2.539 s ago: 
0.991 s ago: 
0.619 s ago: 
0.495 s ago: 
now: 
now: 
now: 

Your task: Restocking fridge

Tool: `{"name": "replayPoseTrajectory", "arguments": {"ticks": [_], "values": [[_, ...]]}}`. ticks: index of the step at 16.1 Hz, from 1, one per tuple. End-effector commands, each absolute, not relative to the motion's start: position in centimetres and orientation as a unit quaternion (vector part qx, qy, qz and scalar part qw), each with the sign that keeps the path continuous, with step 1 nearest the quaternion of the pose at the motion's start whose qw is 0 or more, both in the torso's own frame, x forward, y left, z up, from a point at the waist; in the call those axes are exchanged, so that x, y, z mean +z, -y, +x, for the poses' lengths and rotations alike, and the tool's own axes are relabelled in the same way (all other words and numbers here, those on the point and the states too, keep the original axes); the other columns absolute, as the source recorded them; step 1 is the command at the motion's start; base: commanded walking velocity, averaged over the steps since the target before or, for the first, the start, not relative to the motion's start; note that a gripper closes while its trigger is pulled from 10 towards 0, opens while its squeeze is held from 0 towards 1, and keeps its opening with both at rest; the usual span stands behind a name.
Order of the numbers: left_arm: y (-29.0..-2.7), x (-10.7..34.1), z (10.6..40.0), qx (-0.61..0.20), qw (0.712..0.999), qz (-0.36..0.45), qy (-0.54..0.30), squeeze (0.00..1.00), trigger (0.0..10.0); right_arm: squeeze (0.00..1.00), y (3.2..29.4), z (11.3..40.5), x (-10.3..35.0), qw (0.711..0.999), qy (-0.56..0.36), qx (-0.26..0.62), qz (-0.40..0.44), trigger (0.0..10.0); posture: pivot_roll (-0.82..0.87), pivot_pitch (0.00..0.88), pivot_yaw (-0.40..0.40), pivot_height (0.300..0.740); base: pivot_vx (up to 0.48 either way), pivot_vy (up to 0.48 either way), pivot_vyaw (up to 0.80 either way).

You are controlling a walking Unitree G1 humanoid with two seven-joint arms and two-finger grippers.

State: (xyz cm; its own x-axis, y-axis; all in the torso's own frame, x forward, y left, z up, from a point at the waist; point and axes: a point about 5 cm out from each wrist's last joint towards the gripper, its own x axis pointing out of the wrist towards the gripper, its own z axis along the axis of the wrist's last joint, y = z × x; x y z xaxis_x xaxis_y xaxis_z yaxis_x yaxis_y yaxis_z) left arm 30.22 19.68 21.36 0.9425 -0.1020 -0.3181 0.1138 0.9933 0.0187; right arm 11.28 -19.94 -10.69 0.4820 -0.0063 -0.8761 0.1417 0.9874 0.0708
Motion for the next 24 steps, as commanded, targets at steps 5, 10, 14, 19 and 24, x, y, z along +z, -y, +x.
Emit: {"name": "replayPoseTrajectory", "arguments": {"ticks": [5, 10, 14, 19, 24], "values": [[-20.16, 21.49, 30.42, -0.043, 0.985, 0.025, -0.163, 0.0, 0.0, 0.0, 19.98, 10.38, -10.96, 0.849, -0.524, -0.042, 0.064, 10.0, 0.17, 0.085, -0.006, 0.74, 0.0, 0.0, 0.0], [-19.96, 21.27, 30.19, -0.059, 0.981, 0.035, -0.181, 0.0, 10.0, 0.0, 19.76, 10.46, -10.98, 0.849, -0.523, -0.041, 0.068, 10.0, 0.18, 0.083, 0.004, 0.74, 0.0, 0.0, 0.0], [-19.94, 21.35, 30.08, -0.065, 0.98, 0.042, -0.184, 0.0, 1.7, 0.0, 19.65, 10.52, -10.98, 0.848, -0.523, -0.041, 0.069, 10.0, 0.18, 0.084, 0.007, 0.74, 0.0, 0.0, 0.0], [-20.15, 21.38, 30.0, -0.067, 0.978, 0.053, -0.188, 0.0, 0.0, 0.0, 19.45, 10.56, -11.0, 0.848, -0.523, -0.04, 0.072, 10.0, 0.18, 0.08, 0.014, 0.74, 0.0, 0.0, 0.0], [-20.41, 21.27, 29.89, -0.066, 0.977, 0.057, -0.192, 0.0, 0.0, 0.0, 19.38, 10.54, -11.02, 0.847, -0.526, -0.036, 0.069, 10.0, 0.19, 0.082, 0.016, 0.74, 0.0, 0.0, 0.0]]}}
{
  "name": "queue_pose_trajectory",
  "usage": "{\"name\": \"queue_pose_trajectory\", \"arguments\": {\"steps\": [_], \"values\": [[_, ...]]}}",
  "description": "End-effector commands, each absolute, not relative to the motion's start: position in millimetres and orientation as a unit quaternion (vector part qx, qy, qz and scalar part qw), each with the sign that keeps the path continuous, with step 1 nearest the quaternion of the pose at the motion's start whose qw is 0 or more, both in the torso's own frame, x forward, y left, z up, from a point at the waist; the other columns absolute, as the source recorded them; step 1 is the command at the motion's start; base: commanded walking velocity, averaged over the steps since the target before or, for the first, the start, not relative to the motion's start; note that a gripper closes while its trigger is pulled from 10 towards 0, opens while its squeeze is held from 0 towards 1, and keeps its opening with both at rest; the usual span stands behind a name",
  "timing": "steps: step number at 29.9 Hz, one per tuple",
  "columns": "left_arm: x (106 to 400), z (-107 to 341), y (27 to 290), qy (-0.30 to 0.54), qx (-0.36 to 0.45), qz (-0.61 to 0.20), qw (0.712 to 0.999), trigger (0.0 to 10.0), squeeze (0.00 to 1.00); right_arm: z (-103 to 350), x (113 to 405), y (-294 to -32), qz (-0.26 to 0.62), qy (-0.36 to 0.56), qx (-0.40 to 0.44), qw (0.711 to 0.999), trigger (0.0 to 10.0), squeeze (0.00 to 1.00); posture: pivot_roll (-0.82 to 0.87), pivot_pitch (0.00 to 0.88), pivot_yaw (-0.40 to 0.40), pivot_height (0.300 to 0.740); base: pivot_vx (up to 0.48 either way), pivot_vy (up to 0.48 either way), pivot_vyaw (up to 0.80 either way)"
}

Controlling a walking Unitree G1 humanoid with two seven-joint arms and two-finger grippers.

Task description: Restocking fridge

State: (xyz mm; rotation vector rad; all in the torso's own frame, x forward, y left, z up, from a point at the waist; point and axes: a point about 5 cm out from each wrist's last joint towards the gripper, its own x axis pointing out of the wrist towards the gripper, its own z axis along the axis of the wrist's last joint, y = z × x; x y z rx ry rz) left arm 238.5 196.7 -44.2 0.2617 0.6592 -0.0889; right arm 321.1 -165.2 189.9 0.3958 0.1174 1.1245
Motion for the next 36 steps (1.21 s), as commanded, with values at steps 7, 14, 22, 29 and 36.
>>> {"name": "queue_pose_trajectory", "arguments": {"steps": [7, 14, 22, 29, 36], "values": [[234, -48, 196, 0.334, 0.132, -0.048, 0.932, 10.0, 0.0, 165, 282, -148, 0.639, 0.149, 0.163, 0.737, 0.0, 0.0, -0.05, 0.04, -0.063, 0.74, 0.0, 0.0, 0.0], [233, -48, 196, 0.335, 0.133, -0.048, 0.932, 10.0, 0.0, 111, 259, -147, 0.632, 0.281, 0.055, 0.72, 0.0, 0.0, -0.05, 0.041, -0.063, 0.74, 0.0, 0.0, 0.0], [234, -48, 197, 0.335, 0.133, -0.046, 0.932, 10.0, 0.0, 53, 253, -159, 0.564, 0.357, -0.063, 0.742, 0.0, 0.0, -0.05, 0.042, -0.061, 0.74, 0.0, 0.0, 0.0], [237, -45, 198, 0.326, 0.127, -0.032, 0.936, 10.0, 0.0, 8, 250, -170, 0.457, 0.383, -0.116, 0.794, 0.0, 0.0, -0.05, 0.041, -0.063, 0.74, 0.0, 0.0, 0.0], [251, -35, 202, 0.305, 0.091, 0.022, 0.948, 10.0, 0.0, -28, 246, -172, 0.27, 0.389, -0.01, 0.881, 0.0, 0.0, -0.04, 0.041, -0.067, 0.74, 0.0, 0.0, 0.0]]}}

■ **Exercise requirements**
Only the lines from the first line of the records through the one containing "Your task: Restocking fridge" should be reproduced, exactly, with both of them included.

■ **Answer box**
2.539 s ago: 
0.991 s ago: 
0.619 s ago: 
0.495 s ago: 
now: 
now: 
now: 

Your task: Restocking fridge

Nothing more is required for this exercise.